Carver es uno de los grandes narradores de la working class americana de la segunda mitad del siglo XX. Sus personajes están más cerca socialmente del white trash que de la clase media establecida en los suburbia. El aura de perdedores que acarrean le valió a Carver liderar el dirty realism. Como todas las etiquetas, opinable y discutible. El protagonista de Carver acostumbra a ser americano, hombre, de mediana edad, blanco, separado o con amante y problemas serios con el alcohol. Ni héroes ni antihéroes a lo Bukowsky. Perdedores que básicamente aspiran a restablecer su vida y  mantenerse sobrios.

Muerto prematuramente con cincuenta años, Carver, dejó publicados en vida tres libros de cuentos; ‘Will you please be quiet, please?’ (1976), ‘What we talk about when we talk about love’ (1981) y ‘Cathedral’ (1983).  El éxito como narrador le permitió publicar poesía, que era su objetivo inicial. Postmortem se han publicado inéditos y reediciones de todo tipo. ‘Will you…’ adolece de la irregularidad propia de un escritor en formación y una selección de más de diez años. ‘What we talk…’ es ya una gran obra, pero la cumbre es ‘Cathedral’, donde desarrolla y culmina un estilo propio de escribir cuentos. Las páginas de ‘Cathedral’ son tan dramáticas que no es de extrañar que el autor se tomara una pausa en su narrativa después de escribir una obra así.

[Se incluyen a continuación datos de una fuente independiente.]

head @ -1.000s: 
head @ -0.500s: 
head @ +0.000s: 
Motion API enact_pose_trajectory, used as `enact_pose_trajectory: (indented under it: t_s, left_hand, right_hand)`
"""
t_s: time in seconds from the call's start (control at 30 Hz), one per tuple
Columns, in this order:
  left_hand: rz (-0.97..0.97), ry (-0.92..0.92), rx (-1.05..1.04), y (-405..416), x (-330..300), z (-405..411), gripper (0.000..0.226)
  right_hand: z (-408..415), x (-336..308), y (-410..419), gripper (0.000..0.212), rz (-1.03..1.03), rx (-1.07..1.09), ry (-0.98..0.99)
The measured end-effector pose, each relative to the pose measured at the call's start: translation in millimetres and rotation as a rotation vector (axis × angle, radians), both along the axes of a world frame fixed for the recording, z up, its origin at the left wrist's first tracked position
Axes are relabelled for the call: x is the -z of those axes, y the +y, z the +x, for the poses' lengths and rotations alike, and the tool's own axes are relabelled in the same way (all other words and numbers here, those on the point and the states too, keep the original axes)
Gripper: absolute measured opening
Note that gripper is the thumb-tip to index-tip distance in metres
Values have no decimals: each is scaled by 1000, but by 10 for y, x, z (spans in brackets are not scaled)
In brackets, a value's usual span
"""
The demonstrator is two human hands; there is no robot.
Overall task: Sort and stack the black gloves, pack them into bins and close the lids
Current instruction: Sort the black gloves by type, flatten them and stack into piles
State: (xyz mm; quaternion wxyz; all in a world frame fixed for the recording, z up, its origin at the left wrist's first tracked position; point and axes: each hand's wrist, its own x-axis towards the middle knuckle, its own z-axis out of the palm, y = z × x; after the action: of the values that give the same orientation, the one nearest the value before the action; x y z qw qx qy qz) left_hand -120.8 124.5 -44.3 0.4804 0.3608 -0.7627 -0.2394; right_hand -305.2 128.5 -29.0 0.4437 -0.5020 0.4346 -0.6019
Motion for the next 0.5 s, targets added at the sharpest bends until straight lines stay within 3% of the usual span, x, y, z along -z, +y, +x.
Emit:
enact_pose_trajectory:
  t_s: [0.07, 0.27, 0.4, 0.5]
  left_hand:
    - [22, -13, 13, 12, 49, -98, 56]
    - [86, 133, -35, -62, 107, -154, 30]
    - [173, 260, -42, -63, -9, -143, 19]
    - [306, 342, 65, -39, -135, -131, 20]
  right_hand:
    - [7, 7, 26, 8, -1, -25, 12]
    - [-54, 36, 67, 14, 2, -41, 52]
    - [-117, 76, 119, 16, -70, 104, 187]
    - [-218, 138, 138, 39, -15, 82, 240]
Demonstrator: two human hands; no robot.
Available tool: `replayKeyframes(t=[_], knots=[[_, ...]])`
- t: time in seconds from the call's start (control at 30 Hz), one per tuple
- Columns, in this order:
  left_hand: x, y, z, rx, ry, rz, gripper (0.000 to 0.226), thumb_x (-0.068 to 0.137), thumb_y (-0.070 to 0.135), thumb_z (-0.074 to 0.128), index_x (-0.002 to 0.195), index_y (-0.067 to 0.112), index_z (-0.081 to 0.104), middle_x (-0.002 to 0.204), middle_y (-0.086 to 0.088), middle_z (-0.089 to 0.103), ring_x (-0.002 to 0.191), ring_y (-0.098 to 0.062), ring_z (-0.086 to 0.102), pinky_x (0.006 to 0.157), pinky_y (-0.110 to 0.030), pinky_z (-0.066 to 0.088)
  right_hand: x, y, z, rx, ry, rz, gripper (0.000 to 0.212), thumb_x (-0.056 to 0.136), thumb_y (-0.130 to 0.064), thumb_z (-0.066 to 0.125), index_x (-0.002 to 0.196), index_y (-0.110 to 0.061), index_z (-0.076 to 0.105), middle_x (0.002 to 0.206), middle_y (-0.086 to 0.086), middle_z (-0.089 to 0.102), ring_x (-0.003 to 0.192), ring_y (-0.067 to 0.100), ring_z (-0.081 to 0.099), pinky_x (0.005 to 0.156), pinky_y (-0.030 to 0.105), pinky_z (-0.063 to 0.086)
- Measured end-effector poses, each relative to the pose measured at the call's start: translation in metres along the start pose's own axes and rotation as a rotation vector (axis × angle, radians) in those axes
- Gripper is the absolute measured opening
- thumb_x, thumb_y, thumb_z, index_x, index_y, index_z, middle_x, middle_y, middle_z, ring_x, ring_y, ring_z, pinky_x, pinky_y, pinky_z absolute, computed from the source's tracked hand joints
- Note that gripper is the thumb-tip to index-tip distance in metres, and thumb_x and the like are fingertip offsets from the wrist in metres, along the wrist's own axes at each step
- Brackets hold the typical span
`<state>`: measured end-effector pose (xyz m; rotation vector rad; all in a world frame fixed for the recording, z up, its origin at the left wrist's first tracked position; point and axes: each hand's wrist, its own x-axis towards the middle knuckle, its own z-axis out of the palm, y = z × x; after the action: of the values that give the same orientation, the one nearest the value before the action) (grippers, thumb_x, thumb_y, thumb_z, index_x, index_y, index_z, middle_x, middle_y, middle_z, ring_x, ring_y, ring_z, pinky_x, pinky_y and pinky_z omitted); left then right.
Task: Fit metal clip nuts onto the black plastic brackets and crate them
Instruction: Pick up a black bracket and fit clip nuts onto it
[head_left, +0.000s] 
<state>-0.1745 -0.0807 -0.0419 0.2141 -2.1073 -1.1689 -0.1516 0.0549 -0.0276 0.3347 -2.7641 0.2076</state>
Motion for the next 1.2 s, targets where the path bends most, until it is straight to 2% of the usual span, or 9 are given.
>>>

Los hectolitros que inundan las vidas de los personajes de Carver pueden llevar al error de simplificarlos en ‘historias de alcohólicos’. Es la lectura que lo reduciría a ese dirty realism de manual; borrachos, peleas, infidelidades, soledad.  Hay elementos que empujan más adentro de la subjetividad de los personajes de Carver. Uno, la diferencia entre las rupturas externas e internas. Hay las externas, donde el hundimiento le viene provocado al protagonista por circunstancias ajenas a su voluntad terribles, como la muerte de un hijo en ‘Parece una tontería’. Hay otro tipo de ruptura, la interna, en la que el personaje, normalmente en flashback, explica una circunstancia aparentemente trivial a la que señala como momento de inflexión en su vida y principio del hundimiento. Un buen ejemplo es ‘Plumas’ el cuento que abre ‘Catedral’, la historia de una cena en casa de una pareja de amigos del trabajo que tienen un pavo llamado Scotty de mascota.

Lo grotesco que lleva al absurdo y de ahí a la depresión y/o alcoholismo es una constante en las vidas de los personajes de Carver. En ‘Catedral’, los cuentos son más extensos y los fotogramas a lo Hopper de ‘De que hablamos…’ son ya historias de hundimiento en plena regla, como en ‘Cuidado’ o ‘Desde donde llamo’. Sin embargo, esos protagonistas no muestran ni un mínimo de autocompasión consigo mismo y sus vidas. La entereza con la que aceptan su propio derrumbamiento ha sido confundida tradicionalmente en Carver con un una frialdad que acostumbra a desembocar en violencia emocional, traducido formalmente en una escritura lacónica y seca.

Respecto a esa frialdad, es obvio que Carver no busca la empatía con el lector. Pero también es de lo poquísimo que proporciona alguna esperanza a sus personajes. La ausencia de desesperación les ofrece una entereza, lo único a lo cual podrán agarrarse para intentar salir del infierno. El laconismo tiene más que ver con el tono narrativo y la voluntad de todo buen escritor de hacer creíbles a sus personajes. Los protagonistas de Carver no pueden hablar como los licenciados de las novelas de Frazen. Sus vidas, sus problemas y la forma de asumirlos no tienen nada que ver.

Carver es un maestro en la gestión del silencio y, como Kafka, de la incomunicación. Puede administrarlos de forma simple pero efectiva con un ‘Yo no dije nada’ o una elipsis. También puede centrar todo un cuento en un efecto secundario pero análogo a la materia del cuento, como en ‘El compartimento’, la historia de un padre que va al reencuentro con un hijo al que en el fondo odia en un vagón de tren francés en el que no puede hablar con nadie. Pero siempre tiene que haber un pequeño resquicio para la esperanza. En Carver, pequeñísimo, pero lo hay. Este llega en el último cuento de ‘catedral’, el que da título al libro. El protagonista intenta explicarle a un ciego que es una catedral. No lo consigue. (‘Soy incapaz. No puedo hacer más de lo que he hecho’). El ciego le enseña una nueva manera. Cerrando los ojos. Imaginando.